• Assignment: Exactly the lines from the one containing "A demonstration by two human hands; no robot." through the final line of the data are to be written out again, with nothing added.

• Provided data:
········

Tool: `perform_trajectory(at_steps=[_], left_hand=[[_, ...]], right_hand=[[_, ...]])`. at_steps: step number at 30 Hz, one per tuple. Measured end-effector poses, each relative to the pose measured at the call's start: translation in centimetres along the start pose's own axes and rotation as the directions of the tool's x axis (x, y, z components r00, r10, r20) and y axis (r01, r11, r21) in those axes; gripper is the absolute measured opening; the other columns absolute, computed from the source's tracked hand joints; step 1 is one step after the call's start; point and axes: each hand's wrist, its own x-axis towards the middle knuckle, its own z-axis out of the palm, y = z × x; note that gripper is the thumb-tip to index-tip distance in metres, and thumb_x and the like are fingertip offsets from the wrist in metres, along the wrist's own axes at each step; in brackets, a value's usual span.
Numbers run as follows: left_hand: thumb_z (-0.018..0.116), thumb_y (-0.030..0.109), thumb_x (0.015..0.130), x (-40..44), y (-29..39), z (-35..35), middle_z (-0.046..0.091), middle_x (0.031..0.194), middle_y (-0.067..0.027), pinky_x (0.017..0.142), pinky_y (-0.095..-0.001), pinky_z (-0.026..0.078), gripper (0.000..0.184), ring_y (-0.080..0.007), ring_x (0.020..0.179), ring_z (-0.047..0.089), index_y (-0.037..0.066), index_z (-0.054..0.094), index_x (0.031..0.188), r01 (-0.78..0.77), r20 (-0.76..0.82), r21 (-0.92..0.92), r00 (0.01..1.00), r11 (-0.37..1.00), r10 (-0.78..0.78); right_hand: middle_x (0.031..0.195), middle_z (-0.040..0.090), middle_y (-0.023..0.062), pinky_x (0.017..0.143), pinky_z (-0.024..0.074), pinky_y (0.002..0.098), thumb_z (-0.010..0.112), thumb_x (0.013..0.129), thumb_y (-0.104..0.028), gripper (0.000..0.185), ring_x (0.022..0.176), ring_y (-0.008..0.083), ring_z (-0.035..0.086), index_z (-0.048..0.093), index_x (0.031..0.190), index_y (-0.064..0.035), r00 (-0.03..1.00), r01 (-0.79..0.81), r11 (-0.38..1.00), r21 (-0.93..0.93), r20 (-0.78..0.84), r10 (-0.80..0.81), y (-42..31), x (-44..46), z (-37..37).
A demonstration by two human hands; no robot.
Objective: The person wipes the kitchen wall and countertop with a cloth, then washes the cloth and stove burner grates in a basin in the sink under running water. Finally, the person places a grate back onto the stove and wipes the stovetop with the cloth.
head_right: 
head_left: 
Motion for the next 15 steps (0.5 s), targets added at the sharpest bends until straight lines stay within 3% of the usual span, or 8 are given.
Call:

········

• Result of this exercise:
A demonstration by two human hands; no robot.
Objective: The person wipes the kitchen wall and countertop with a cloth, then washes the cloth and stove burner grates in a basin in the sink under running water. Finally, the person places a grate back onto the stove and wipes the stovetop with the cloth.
head_right: 
head_left: 
Motion for the next 15 steps (0.5 s), targets added at the sharpest bends until straight lines stay within 3% of the usual span, or 8 are given.
Call:

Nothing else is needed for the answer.